Nel vasto e imperscrutabile teatro della civiltà occidentale, pochi oggetti hanno avuto l’ardire di resistere al mutare dei secoli con la stessa stoica imperturbabilità dell’umile orinatoio. Esso, baluardo silenzioso del pudore maschile, vigilante custode dei bisogni più impellenti, ha mantenuto la propria forma pressoché invariata dal tardo Ottocento ad oggi, come un’architettura del necessario, mai osata, mai glorificata, eppure onnipresente come un’ombra discreta nelle intercapedini della modernità. Ora, però, s’impone un sommovimento copernicano nella liturgia della mingitura pubblica.
Elogio metafisico dell'orinatoio perfetto
In quell’emisfero boreale noto come Canada, e più precisamente presso la nobilissima University of Waterloo, un manipolo d’intrepidi filosofi della fisica applicata mascherati da scienziati ha osato interrogare i dogmi.

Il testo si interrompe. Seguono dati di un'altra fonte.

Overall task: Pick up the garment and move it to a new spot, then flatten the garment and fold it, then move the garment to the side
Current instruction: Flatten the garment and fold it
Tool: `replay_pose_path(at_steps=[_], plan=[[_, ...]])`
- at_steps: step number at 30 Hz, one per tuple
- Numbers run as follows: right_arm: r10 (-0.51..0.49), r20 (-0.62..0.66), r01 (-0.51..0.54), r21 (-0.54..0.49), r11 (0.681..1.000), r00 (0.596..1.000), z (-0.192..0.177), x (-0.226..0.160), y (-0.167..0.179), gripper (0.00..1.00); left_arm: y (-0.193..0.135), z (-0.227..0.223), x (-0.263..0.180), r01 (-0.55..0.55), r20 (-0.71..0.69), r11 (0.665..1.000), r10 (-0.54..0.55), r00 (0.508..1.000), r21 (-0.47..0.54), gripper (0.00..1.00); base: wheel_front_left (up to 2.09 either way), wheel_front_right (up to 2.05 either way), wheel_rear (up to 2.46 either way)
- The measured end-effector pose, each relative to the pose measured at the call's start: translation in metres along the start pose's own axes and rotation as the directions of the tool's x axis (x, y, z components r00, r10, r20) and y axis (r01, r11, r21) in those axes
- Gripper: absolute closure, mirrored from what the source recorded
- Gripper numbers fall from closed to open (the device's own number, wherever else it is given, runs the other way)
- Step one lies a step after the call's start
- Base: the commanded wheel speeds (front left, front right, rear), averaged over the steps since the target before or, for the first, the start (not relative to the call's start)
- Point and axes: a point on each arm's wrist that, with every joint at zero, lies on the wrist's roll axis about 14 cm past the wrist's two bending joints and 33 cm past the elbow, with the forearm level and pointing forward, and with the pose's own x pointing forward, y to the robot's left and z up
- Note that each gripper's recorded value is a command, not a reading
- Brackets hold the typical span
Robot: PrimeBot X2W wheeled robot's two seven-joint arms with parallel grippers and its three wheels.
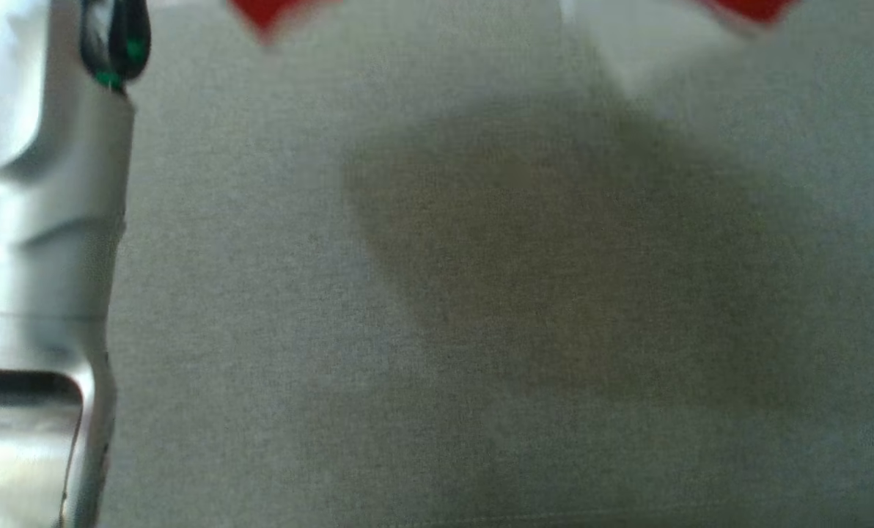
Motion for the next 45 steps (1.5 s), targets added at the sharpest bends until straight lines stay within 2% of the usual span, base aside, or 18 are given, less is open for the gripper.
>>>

E come novelli Michelangelo alle prese con un blocco di marmo igienico, essi hanno scolpito l’ideale platonico dell’orinatoio perfetto.
La ricerca, pubblicata sulla stimatissima Pnas Nexus, nasce da una domanda che, ne siamo certi, ha funestato i sogni di generazioni di utilizzatori di latrine pubbliche: “Perché ogni volta che compio il mio dovere fisiologico, ne esce un disastro idraulico degno del Reno in piena?” È con questo spirito tragico-epico che i dotti hanno applicato le sublimi leggi della fluido-dinamica non già per deviare fiumi o domare uragani, bensì per guidare con grazia celestiale il biondo flusso dell’umano bisogno. I loro calcoli, eseguiti con la meticolosità di monaci medievali e la passione di scultori rinascimentali, rivelano una verità tanto semplice quanto rivoluzionaria: l’urina produce spruzzi solo quando incontra l’ostacolo ad angolo superiore ai 30 gradi. Al di sotto di questa sacra inclinazione, la quiete regna sovrana. Eureka!, avrebbero urlato gli antichi.
Nascono così due nuove creature: Cornucopia e Nautilus. Nomi che evocano l’abbondanza mitologica e le esplorazioni abissali, e che si rivelano, invero, due orinatoi. Ma non chiamateli vespasiani: essi sono sculture funzionali, allegorie sanitarie, manifesti della civiltà fluida. Testati empiricamente, riducono il raggio di spruzzo all’1,4% rispetto ai volgari e superati modelli attualmente in uso. Il che, tradotto per l’uomo comune, significa meno pantaloni impataccati, meno suole incrostate, e soprattutto meno occhi al cielo da parte del personale addetto alla pulizia dei bagni. Perché sì: è anche una questione di vil danaro. Toronto, città cosmopolita e civilissima, pare infatti che spenda ogni anno più di 120mila dollari canadesi per detergere i bagni della rete metropolitana cittadina.
Una somma che potrebbe essere dirottata verso ben più nobili finalità: l’arte, la cultura o, ironia delle ironie, la scienza stessa. Ma non è tutto. Perché sempre secondo le dotte elaborazioni dei fisici dell'illustre ateneo canadese, il suolo statunitense pullula di oltre 56 milioni di orinatoi pubblici, la cui incessante frequentazione genera annualmente uno stillicidio di schizzi urinari che supera, in volume, il milione di litri.
Una cascata dorata, insomma, che testimonia quanto ampio sia il margine di perfezionamento nel campo. Secondo l’augusto parere degli inventori, insomma, l’introduzione su larga scala di tali capolavori sanitari apporterebbe benefici di rara nobiltà: una drastica riduzione del consumo idrico destinato a detergere i pavimenti insozzati, un’igiene più degna di templi che non di latrine, e, nel caso del mirabile “Nautilus”, un’inedita accessibilità per fanciulli e individui con abilità differenti. Un tripudio di civiltà, insomma, che solo l’ottusità del mercato potrebbe ostinarsi a ignorare. La scienza, dunque, ha pronunciato il suo verdetto; ora tocca all'economia, quel capriccioso arbitro delle sorti umane, decidere se inchinarsi alla ragione o continuare a navigare nel mare, per l’appunto, del proprio piscio.